*Dataset extract*

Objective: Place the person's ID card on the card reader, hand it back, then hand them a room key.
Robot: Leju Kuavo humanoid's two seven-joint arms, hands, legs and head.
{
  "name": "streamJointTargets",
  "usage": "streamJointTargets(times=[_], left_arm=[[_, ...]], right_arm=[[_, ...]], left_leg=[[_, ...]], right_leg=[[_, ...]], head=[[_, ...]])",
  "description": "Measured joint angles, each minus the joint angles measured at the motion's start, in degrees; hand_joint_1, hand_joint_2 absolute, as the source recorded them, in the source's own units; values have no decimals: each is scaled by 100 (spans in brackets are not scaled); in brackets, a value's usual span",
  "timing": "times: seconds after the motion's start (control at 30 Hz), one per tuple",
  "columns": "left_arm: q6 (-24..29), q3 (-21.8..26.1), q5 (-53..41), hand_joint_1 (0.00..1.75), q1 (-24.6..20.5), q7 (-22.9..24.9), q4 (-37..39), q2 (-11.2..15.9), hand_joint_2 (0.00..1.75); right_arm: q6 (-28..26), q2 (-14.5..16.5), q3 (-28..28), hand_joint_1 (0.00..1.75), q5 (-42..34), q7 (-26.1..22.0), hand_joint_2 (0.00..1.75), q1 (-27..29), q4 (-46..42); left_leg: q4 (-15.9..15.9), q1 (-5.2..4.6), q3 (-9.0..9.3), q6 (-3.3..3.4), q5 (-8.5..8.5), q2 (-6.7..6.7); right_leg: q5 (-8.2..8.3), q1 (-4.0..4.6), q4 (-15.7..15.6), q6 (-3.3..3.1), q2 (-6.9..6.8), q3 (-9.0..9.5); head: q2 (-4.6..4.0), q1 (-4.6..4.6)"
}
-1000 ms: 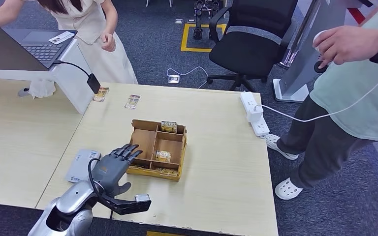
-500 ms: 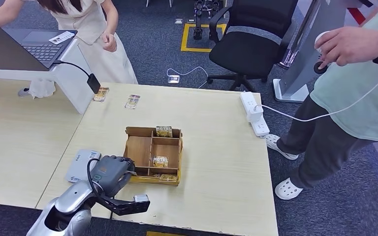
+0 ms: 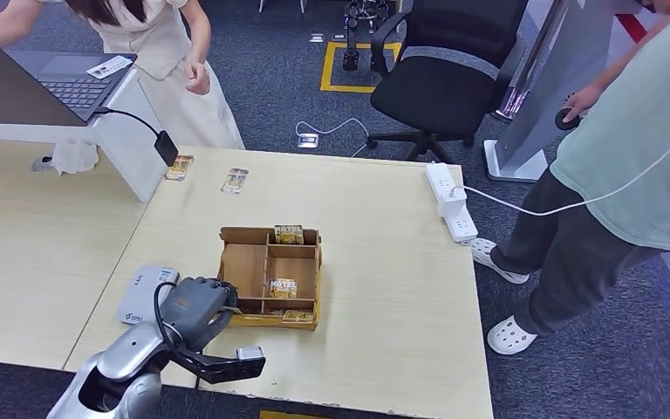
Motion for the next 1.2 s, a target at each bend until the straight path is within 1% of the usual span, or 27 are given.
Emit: streamJointTargets(times=[0.03,0.17,0.27,0.37,0.43,0.53,0.73,1.2], left_arm=[[20,0,20,149,7,0,-1,1,175],[219,55,332,175,-11,-25,-77,35,175],[327,261,717,175,-217,-67,-249,155,175],[284,589,1028,175,-585,-79,-447,347,175],[230,772,1102,175,-788,-80,-545,452,175],[202,947,1134,175,-953,-82,-644,547,175],[181,1108,1142,175,-1049,-102,-714,628,175],[197,1176,1155,175,-1082,-126,-738,668,175]], right_arm=[[-1,0,0,0,-2,0,175,0,0],[-10,0,0,0,-11,1,175,5,0],[-25,0,0,0,-48,13,175,6,-1],[-39,0,1,0,-79,20,175,6,-2],[-45,0,2,0,-95,21,175,6,-2],[-52,0,2,0,-114,23,175,6,0],[-63,0,2,0,-117,24,175,6,0],[-61,0,2,0,-128,22,175,6,0]], left_leg=[[0,0,0,0,0,0],[0,1,0,-2,2,0],[0,3,-2,-12,9,-1],[0,5,-2,-19,13,-1],[-1,5,-1,-21,15,1],[-1,5,-1,-24,17,1],[-1,5,-3,-27,18,1],[-1,5,-3,-28,19,1]], right_leg=[[0,0,0,0,0,0],[1,0,0,-1,0,-1],[5,3,1,-8,-2,-4],[10,7,6,-15,-2,-6],[11,7,10,-17,0,-9],[12,7,13,-18,0,-12],[12,7,14,-19,1,-14],[12,7,14,-19,1,-15]], head=[[0,0],[0,0],[0,0],[0,-1],[0,-4],[0,-7],[0,-7],[0,-7]])
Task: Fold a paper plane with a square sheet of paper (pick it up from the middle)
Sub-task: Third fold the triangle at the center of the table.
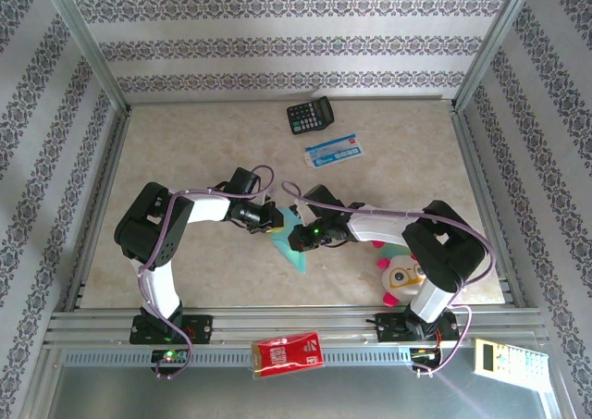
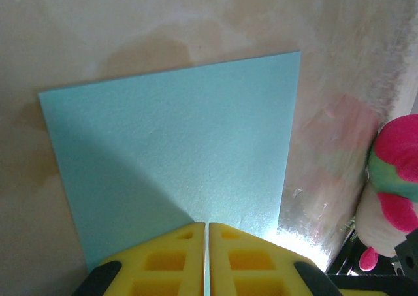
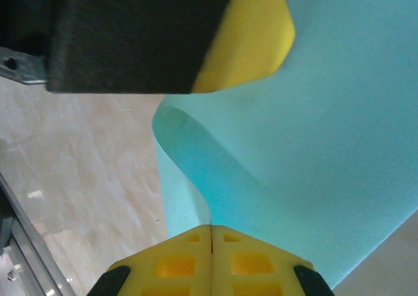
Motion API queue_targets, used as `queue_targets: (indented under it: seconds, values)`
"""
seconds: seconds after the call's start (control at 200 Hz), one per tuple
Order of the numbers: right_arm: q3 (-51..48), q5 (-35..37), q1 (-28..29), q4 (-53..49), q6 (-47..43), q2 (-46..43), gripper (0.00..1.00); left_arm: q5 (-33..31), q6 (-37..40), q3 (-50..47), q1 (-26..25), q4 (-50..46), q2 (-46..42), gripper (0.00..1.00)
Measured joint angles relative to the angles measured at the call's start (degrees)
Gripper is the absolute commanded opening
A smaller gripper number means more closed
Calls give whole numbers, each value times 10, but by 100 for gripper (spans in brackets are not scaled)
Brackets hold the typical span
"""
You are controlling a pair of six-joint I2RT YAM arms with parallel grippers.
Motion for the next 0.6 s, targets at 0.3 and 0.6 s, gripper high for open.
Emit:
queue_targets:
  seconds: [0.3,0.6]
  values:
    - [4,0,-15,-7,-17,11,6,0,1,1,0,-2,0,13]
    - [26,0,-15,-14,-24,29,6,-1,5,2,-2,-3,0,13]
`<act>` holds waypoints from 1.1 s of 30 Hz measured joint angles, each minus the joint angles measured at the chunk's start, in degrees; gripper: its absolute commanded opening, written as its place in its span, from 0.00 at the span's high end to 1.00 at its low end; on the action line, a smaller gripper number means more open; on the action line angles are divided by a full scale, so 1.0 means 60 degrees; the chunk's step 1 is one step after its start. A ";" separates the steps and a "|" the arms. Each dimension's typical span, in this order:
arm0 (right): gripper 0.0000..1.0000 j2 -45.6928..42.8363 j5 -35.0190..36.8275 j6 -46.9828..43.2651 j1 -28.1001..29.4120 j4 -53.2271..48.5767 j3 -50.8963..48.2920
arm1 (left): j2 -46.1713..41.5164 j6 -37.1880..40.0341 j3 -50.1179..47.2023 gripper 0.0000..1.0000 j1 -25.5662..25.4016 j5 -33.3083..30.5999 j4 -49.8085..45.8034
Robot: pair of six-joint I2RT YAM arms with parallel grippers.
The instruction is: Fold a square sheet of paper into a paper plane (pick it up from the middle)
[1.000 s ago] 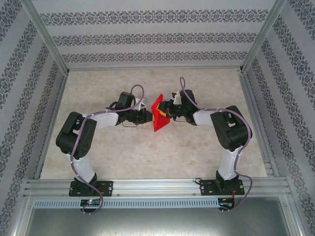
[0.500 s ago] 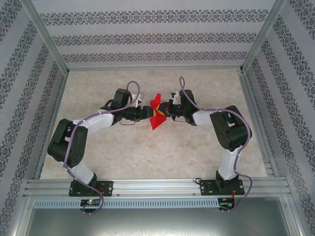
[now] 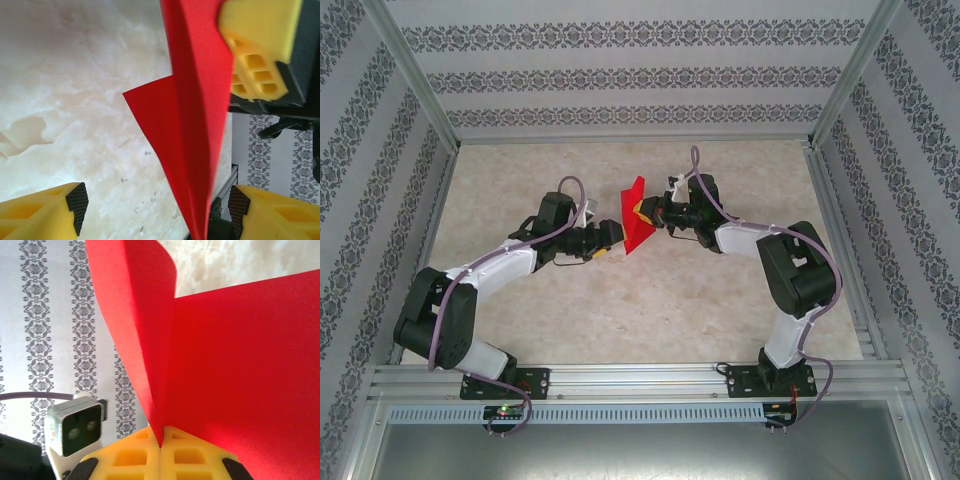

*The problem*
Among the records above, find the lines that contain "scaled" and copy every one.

*Problem solution*
  "description": "Measured joint angles, each minus the joint angles measured at the motion's start, in degrees; hand_joint_1, hand_joint_2 absolute, as the source recorded them, in the source's own units; values have no decimals: each is scaled by 100 (spans in brackets are not scaled); in brackets, a value's usual span",
Calls give whole numbers, each value times 10, but by 100 for gripper (spans in brackets are not scaled)

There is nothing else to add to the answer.